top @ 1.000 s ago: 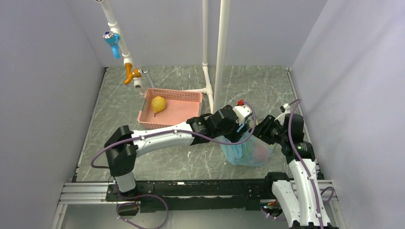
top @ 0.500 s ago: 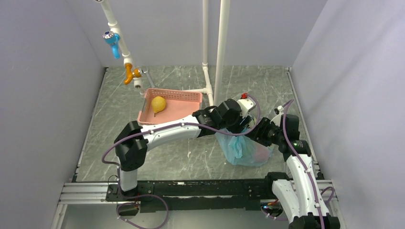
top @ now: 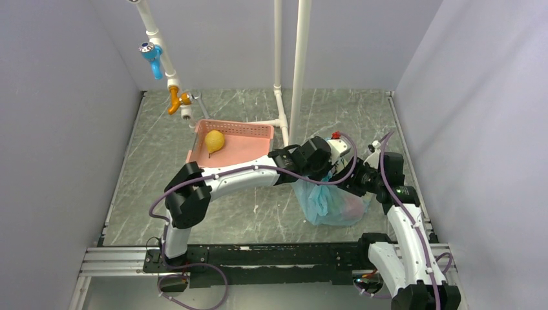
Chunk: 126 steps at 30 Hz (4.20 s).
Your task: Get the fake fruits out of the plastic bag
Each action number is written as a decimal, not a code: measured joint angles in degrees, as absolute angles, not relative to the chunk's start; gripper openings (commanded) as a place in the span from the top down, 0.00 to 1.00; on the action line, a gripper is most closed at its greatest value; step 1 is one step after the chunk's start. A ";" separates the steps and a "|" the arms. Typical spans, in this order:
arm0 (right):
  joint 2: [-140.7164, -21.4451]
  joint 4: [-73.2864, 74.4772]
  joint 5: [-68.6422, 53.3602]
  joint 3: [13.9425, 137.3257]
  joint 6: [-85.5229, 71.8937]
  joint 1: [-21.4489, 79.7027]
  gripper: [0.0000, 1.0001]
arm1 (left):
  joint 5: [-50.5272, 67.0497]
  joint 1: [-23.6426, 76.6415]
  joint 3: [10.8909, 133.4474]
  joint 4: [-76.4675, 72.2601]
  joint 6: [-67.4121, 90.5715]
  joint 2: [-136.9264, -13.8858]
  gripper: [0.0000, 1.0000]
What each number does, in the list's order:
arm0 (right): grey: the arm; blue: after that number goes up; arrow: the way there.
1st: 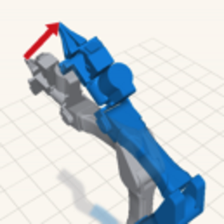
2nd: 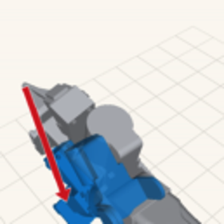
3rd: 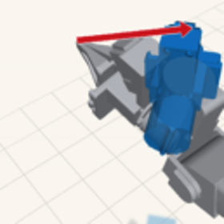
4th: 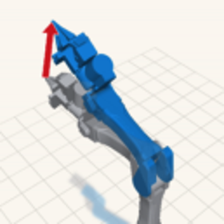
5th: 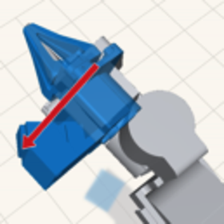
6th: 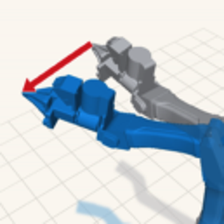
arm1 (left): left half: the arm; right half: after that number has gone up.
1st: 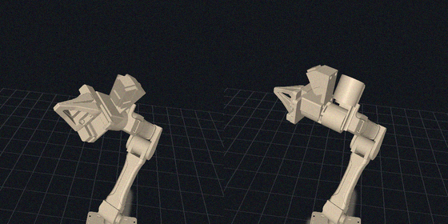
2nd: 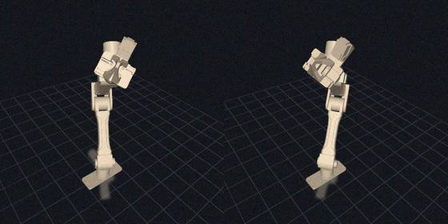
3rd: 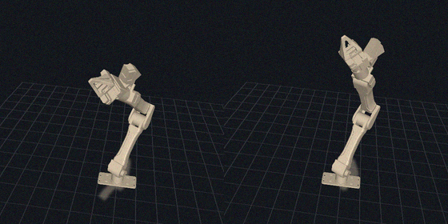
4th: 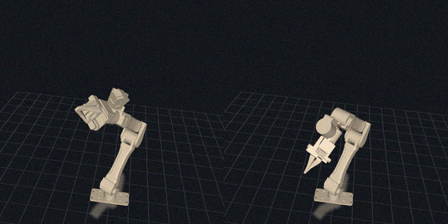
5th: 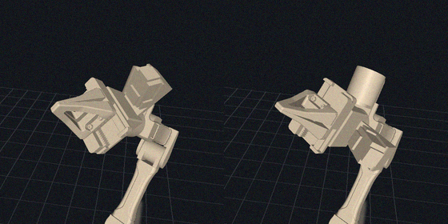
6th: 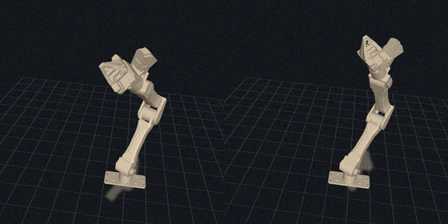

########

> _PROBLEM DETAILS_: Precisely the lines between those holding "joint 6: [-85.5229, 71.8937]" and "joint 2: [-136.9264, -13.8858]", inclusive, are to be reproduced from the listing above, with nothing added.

> _PROBLEM SOLUTION_:
  joint 6: [-85.5229, 71.8937]
  joint 1: [-21.4489, 79.7027]
  gripper: [0.0000, 1.0001]
arm1 (left):
  joint 5: [-50.5272, 67.0497]
  joint 1: [-23.6426, 76.6415]
  joint 3: [10.8909, 133.4474]
  joint 4: [-76.4675, 72.2601]
  joint 6: [-67.4121, 90.5715]
  joint 2: [-136.9264, -13.8858]

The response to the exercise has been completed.